**Problem**
Your task is to transcribe the records exactly, skipping every image.

-- Records to process follows --

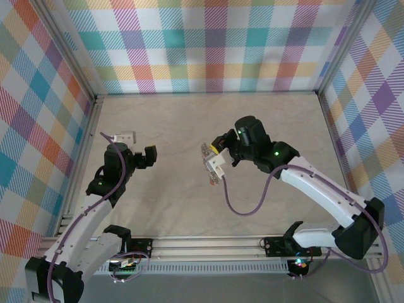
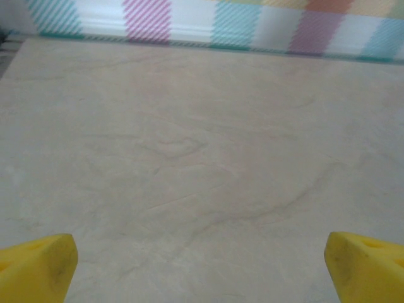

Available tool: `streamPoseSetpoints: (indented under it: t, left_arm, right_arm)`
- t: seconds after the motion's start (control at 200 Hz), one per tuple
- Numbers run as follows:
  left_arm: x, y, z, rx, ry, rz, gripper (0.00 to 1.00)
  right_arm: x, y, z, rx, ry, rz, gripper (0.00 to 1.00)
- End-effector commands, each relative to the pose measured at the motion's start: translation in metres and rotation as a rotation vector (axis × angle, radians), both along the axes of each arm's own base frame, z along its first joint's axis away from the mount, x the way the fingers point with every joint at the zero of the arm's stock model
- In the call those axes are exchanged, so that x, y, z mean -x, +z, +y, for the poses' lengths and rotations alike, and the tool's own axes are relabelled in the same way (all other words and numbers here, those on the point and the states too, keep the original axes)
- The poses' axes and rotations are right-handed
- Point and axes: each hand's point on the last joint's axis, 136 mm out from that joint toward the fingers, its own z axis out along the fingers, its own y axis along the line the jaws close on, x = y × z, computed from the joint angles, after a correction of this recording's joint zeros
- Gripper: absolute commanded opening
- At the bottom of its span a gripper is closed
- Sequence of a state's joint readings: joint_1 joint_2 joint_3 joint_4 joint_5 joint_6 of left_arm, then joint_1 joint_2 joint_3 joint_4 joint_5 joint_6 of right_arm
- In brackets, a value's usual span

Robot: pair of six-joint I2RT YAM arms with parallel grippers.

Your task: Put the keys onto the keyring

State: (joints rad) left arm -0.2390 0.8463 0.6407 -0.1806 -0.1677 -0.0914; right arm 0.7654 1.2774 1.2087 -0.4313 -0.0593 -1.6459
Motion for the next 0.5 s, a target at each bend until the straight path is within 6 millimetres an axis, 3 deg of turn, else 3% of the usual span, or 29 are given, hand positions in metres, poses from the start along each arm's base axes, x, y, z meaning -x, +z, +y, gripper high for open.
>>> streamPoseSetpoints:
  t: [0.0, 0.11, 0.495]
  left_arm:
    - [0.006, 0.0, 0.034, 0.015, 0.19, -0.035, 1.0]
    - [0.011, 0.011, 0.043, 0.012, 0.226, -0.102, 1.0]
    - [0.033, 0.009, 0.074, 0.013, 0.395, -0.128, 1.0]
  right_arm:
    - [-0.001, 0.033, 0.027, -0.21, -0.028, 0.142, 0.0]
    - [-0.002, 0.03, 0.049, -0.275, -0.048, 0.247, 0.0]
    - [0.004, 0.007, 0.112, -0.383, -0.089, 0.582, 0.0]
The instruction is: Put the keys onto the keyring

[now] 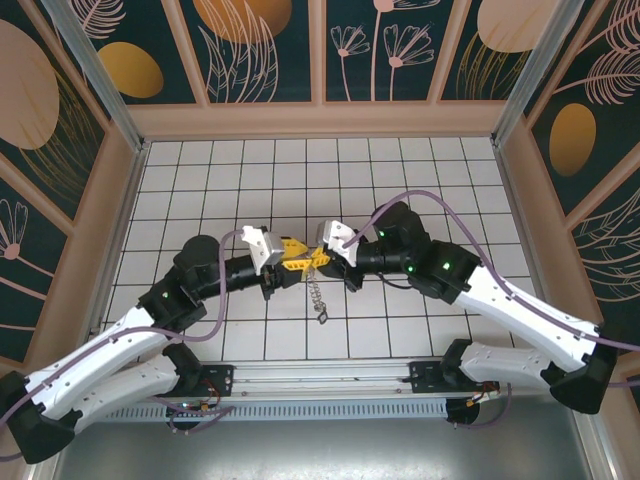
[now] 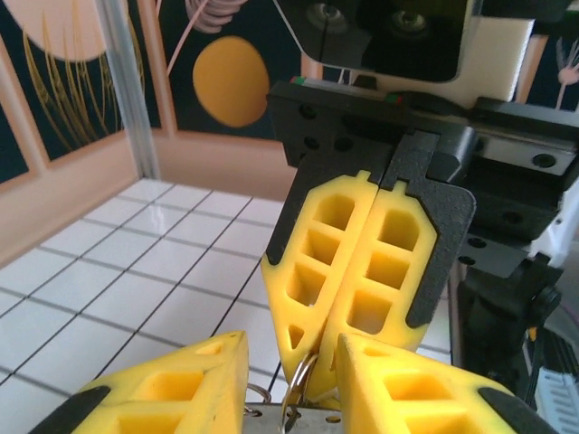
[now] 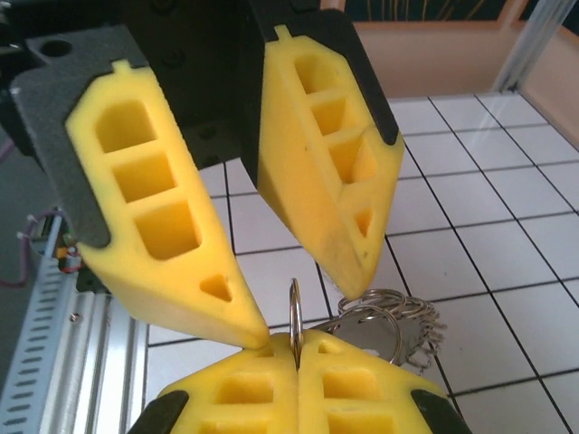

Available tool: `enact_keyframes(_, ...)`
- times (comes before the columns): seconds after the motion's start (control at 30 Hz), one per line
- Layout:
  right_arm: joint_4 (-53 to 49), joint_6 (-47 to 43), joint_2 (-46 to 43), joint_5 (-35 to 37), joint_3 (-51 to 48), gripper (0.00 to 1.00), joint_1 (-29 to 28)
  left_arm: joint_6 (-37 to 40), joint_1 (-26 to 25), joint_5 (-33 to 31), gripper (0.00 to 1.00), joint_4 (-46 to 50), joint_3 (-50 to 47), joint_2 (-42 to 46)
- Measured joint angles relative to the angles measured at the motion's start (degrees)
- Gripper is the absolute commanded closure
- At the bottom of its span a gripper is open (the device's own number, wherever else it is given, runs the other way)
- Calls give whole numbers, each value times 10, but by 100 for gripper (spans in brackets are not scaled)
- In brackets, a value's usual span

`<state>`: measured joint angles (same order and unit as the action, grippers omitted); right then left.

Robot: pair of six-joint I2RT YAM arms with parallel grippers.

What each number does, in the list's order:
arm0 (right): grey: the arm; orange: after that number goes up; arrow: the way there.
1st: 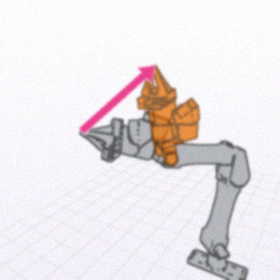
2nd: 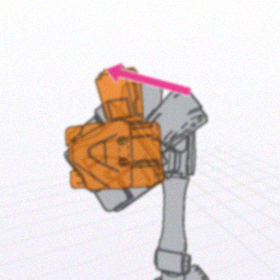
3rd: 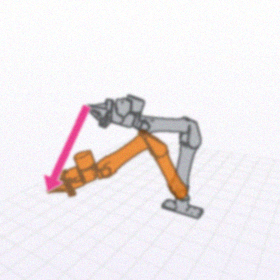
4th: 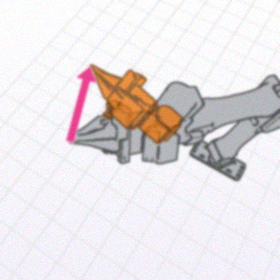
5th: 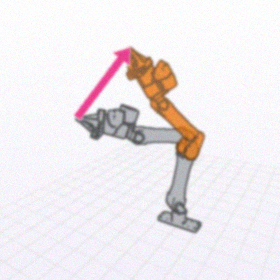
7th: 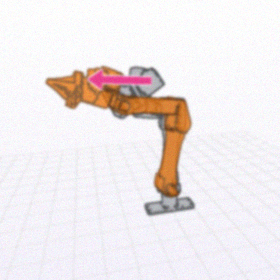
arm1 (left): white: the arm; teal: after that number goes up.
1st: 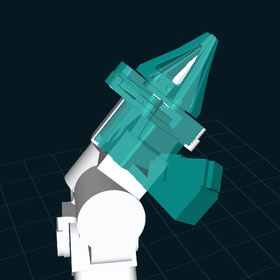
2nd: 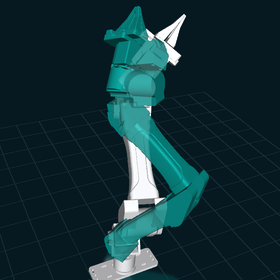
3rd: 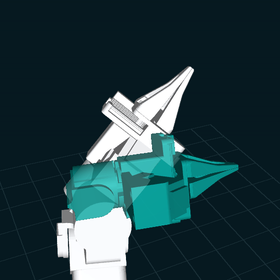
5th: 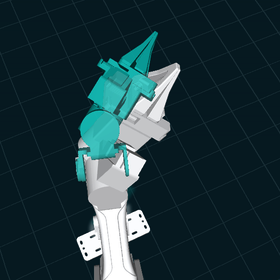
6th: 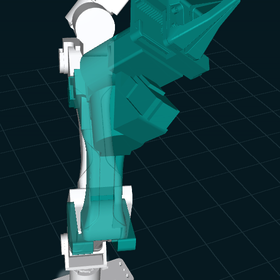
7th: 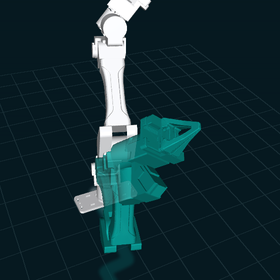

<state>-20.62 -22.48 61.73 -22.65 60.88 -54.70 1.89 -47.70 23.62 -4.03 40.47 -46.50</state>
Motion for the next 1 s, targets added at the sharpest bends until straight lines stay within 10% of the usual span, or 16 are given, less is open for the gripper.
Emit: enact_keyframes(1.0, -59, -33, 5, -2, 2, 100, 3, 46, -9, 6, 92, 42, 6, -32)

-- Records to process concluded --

**Solution below**
Available tool: `streamPoseSetpoints: (indented under it: t, left_arm, right_arm)`
- t: seconds after the motion's start (control at 200 Hz), one per tuple
- Numbers run as follows:
  left_arm: x, y, z, rx, ry, rz, gripper (0.00 to 1.00)
  right_arm: x, y, z, rx, ry, rz, gripper (0.00 to 1.00)
- End-effector commands, each relative to the pose measured at the motion's start: translation in metres and rotation as a rotation vector (axis × angle, radians), both along the axes of each arm's own base frame, z along its first joint's axis away from the mount, x the way the fingers point with every joint at the zero of the arm's stock model
- In the call those axes are exchanged, so that x, y, z mean -x, +z, +y, for the poses' lengths and rotations alike, and the tool's own axes are relabelled in the same way (all other words and numbers here, those on the point and the states too, keep the original axes)
- The poses' axes and rotations are right-handed
- Point and axes: each hand's point on the last joint's axis, 136 mm out from that joint toward the fingers, its own z axis out along the fingers, its own y axis along the line the jaws close on, x = y × z, computed from the joint angles, after a correction of this recording's joint zeros
- Gripper: absolute commanded opening
- At the bottom of its span a gripper is closed
- Sequence of a state's joint readings: joint_1 joint_2 joint_3 joint_4 joint_5 joint_6 of left_arm, then joint_1 joint_2 joint_3 joint_4 joint_5 joint_6 of right_arm
- In brackets, a value's usual span

Robot: pair of six-joint I2RT YAM arms with parallel grippers.

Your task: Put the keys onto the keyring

State: (joints rad) left arm -0.2390 0.8463 0.6407 -0.1806 -0.1677 -0.0914; right arm 0.7654 1.2774 1.2087 -0.4313 -0.0593 -1.6459
Motion for the next 0.5 s, a target at each bend until the straight path is within 6 millimetres an axis, 3 deg of turn, else 3% of the usual span, or 29 are given, hand positions in metres, poses from the start along each arm's base axes, x, y, z meaning -x, +z, +y, gripper high for open.
>>> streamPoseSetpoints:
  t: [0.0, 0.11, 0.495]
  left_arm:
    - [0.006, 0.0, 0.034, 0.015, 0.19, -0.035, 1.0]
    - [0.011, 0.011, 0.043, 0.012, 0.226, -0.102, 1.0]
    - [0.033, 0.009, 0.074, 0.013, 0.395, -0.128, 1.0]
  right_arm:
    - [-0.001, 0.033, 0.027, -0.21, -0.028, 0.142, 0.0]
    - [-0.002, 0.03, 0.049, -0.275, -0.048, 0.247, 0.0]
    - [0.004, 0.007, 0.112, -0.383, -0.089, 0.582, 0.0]
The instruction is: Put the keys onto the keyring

[now] 
[now] 
[now] 

Available tool: `enact_keyframes(_, ...)`
- times (comes before the columns): seconds after the motion's start (control at 30 Hz), one per line
- Layout:
  right_arm: joint_4 (-53 to 49), joint_6 (-47 to 43), joint_2 (-46 to 43), joint_5 (-35 to 37), joint_3 (-51 to 48), gripper (0.00 to 1.00), joint_1 (-29 to 28)
  left_arm: joint_6 (-37 to 40), joint_1 (-26 to 25), joint_5 (-33 to 31), gripper (0.00 to 1.00), joint_4 (-46 to 50), joint_3 (-50 to 47), joint_2 (-42 to 46)
- Measured joint angles relative to the angles measured at the motion's start (degrees)
- Gripper is the absolute commanded closure
- At the bottom of its span a gripper is open (the device's own number, wherever else it is given, runs the other way)
- Calls give whole numbers, each value times 10, but by 100 for gripper (spans in brackets are not scaled)
- In brackets, a value's usual span

`<state>`: measured joint angles (same order and unit as the action, grippers omitted); right then left.

Robot: pair of six-joint I2RT YAM arms with parallel grippers.

What each number does, in the list's order:
arm0 (right): grey: the arm; orange: after that number goes up; arrow: the way there.
1st: 
2nd: 
3rd: 
4th: 
5th: 
7th: 
arm1 (left): white: the arm; teal: after that number goes up.
1st: 
2nd: 
3rd: 
5th: 
6th: 
7th: 

<state>-20.62 -22.48 61.73 -22.65 60.88 -54.70 1.89 -47.70 23.62 -4.03 40.47 -46.50</state>
Motion for the next 1 s, targets added at the sharpest bends until straight lines stay within 10% of the usual span, or 16 are given, less is open for the gripper.
Emit: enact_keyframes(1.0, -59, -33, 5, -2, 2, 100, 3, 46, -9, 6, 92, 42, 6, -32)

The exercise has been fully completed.